What the task requires. Begin at the line containing "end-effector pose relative" in the data below and go on through the line containing "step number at", repeating each line exactly; include both ends and no other line.

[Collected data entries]
..........
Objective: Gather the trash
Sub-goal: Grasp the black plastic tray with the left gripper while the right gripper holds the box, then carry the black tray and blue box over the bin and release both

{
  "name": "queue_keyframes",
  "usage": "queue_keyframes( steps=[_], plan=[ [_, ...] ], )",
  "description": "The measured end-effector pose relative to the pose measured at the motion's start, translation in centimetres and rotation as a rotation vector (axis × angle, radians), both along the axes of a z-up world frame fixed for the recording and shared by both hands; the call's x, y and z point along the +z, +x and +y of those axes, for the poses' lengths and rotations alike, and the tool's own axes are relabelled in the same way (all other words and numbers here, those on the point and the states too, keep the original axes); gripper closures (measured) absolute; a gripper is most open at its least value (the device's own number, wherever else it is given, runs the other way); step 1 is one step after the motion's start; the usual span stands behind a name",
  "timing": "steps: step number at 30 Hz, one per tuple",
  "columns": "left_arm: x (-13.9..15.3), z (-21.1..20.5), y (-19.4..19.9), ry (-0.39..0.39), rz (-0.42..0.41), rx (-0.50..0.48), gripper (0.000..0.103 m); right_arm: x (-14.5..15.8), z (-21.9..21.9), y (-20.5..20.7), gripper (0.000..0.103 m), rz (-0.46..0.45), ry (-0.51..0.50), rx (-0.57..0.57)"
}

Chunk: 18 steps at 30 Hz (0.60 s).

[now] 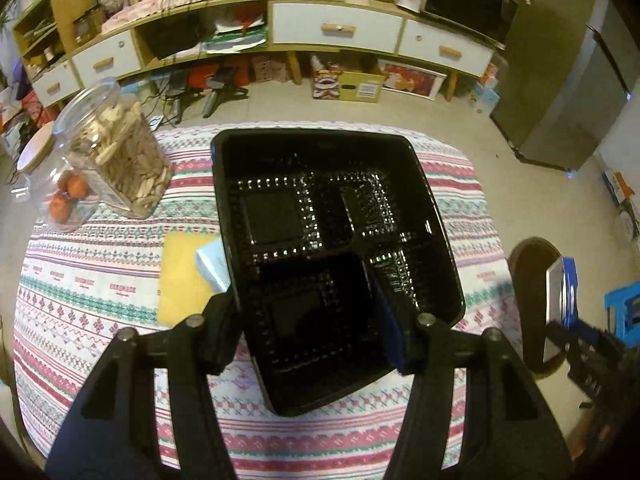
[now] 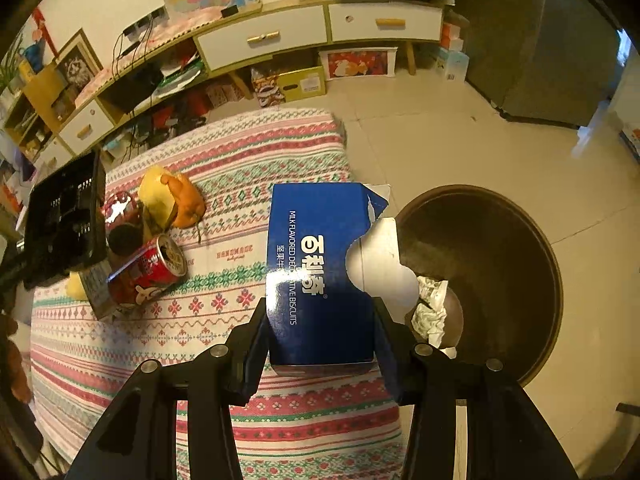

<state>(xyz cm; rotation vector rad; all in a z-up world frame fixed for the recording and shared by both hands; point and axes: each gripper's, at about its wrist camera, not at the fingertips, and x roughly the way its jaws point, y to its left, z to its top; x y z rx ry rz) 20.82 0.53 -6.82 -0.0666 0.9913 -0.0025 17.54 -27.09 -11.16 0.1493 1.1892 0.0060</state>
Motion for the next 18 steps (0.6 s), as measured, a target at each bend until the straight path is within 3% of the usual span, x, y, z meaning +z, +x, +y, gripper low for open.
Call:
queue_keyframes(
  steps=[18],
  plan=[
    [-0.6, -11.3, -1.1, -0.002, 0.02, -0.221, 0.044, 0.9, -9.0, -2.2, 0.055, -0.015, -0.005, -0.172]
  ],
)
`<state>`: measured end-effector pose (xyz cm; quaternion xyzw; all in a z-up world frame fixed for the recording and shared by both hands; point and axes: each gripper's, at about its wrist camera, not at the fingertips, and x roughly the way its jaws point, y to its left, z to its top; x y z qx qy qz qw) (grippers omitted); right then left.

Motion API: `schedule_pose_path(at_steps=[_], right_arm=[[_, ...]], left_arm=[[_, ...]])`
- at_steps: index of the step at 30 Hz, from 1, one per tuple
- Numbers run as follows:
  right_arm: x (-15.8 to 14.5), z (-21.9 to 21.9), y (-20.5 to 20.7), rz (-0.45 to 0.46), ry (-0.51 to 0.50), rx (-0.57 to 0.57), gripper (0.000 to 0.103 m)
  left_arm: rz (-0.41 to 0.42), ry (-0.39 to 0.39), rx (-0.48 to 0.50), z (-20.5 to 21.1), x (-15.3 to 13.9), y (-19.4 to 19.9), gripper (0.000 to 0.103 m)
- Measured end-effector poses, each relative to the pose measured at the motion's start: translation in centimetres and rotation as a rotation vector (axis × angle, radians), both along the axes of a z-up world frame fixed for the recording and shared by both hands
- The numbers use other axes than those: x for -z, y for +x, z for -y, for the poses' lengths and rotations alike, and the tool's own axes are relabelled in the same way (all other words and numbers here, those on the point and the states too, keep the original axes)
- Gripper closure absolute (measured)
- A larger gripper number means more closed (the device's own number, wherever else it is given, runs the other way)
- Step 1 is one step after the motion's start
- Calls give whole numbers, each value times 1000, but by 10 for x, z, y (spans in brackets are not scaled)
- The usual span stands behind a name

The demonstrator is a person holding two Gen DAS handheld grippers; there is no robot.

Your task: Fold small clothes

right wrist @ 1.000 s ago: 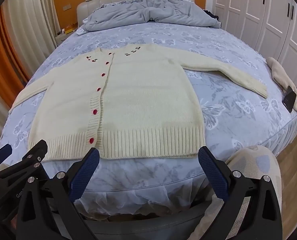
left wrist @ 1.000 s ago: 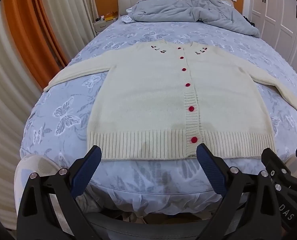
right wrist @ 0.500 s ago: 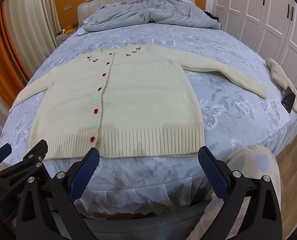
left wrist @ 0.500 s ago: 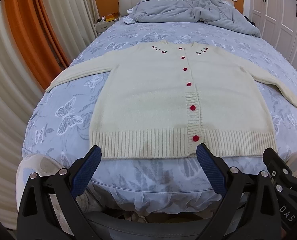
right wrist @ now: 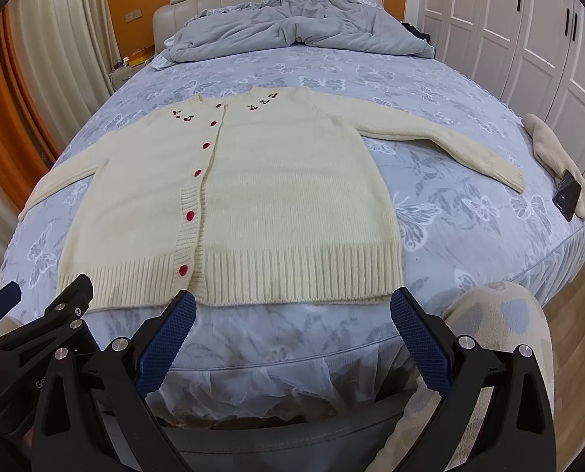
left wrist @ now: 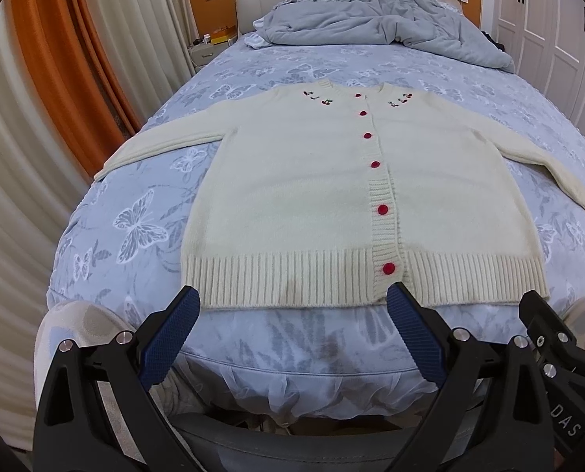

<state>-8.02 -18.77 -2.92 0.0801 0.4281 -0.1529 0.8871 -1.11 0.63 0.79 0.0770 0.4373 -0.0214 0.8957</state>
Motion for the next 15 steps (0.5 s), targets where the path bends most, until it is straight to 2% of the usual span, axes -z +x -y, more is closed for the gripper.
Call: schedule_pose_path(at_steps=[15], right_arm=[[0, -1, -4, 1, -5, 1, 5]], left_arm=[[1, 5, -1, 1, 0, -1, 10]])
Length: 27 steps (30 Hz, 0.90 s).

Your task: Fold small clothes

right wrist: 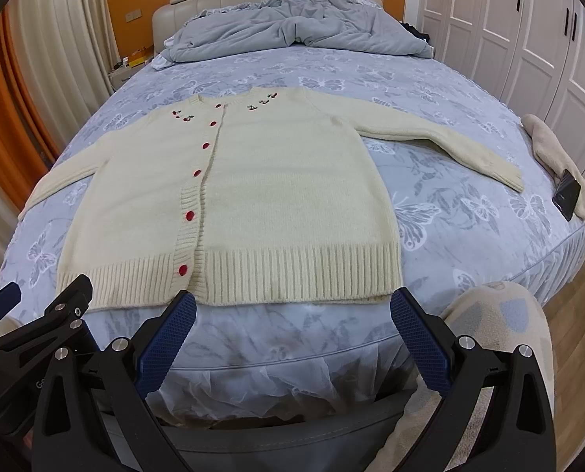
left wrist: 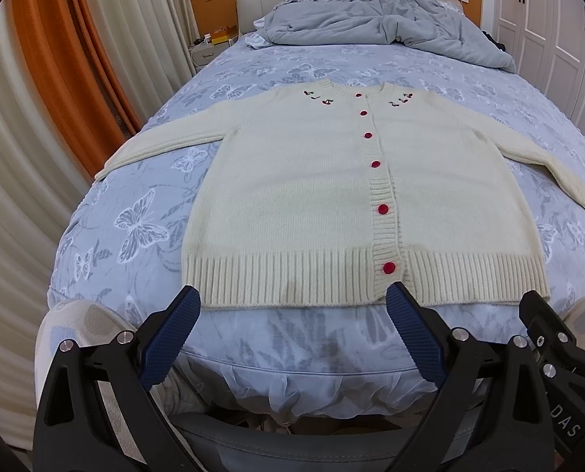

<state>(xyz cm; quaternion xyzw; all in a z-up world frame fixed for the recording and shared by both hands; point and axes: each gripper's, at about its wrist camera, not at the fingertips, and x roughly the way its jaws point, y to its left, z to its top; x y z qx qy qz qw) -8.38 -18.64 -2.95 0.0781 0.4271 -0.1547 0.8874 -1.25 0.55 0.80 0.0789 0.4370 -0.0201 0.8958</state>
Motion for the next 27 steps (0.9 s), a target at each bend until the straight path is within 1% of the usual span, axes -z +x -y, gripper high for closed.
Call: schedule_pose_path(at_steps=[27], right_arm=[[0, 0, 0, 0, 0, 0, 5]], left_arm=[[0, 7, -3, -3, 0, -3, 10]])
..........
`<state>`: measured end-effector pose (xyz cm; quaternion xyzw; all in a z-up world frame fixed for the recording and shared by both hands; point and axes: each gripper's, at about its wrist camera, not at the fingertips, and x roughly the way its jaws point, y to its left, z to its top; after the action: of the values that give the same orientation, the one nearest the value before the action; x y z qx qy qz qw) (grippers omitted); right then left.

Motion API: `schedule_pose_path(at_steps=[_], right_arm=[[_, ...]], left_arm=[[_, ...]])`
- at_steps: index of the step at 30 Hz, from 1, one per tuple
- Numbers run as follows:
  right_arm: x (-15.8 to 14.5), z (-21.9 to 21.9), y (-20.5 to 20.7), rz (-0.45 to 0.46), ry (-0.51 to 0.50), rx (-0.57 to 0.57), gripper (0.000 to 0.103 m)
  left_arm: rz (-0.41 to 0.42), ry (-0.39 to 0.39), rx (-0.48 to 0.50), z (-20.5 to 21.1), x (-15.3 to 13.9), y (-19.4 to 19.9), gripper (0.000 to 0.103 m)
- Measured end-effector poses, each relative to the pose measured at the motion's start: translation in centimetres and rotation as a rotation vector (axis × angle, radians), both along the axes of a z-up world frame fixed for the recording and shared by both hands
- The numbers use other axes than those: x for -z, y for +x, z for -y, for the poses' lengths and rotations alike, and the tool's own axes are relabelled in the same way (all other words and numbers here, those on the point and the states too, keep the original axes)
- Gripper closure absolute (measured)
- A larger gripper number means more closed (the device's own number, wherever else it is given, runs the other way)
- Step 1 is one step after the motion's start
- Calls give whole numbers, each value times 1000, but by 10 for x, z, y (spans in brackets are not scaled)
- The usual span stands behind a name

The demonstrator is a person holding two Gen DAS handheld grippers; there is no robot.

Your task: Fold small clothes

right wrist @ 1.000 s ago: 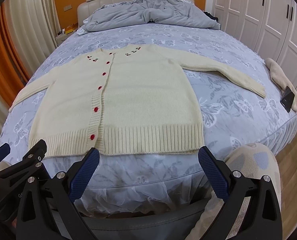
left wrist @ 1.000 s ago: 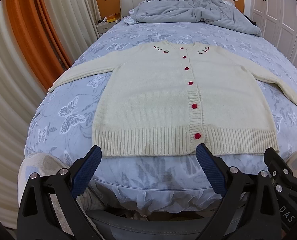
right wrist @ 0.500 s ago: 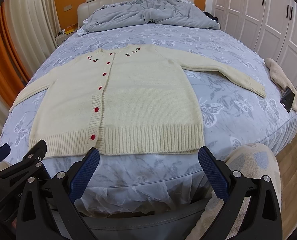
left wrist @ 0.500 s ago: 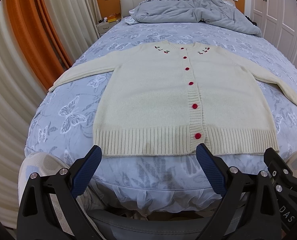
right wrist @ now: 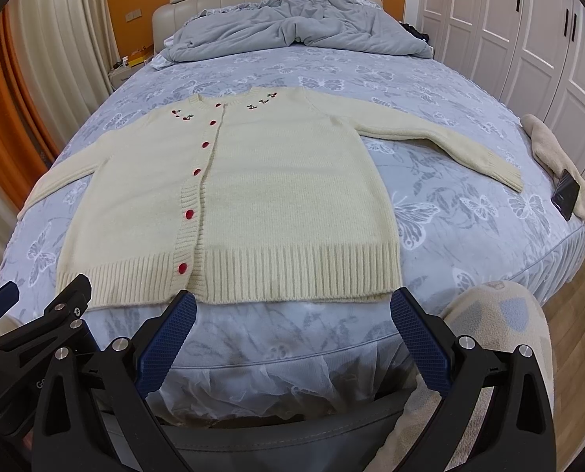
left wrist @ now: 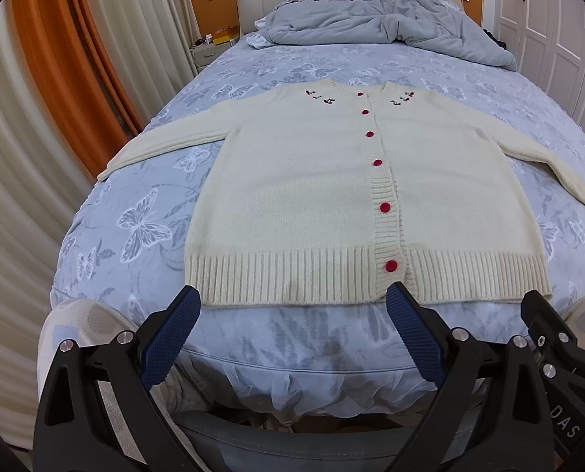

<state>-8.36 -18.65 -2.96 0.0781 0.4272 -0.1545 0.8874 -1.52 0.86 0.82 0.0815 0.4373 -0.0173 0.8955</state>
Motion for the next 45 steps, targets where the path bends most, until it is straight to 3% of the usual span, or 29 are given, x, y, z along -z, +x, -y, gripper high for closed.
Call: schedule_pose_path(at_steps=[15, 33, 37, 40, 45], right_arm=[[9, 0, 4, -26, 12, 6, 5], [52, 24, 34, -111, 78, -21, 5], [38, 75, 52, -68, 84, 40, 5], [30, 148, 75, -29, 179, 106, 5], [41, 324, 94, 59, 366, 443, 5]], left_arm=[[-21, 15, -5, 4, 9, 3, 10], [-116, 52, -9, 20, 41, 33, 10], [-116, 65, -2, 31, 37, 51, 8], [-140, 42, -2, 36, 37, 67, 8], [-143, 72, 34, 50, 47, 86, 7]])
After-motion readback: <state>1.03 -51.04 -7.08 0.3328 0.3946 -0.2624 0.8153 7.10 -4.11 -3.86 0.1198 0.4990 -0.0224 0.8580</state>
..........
Written answer.
  "description": "The measured end-effector pose relative to the pose measured at the motion's start, translation in centimetres and rotation as a rotation vector (axis × angle, radians), both along the axes of a z-up world frame fixed for the recording and shared by both hands; the call's x, y and z point along the +z, +x and +y of those axes, for the poses' lengths and rotations alike, and the tool's own axes are relabelled in the same way (all other words and numbers here, those on the point and the states too, keep the original axes); gripper closures (measured) absolute; a gripper is most open at its least value (the device's own number, wherever else it is given, runs the other way); step 1 is one step after the motion's start; the usual span stands behind a name",
  "timing": "steps: step number at 30 Hz, one per tuple",

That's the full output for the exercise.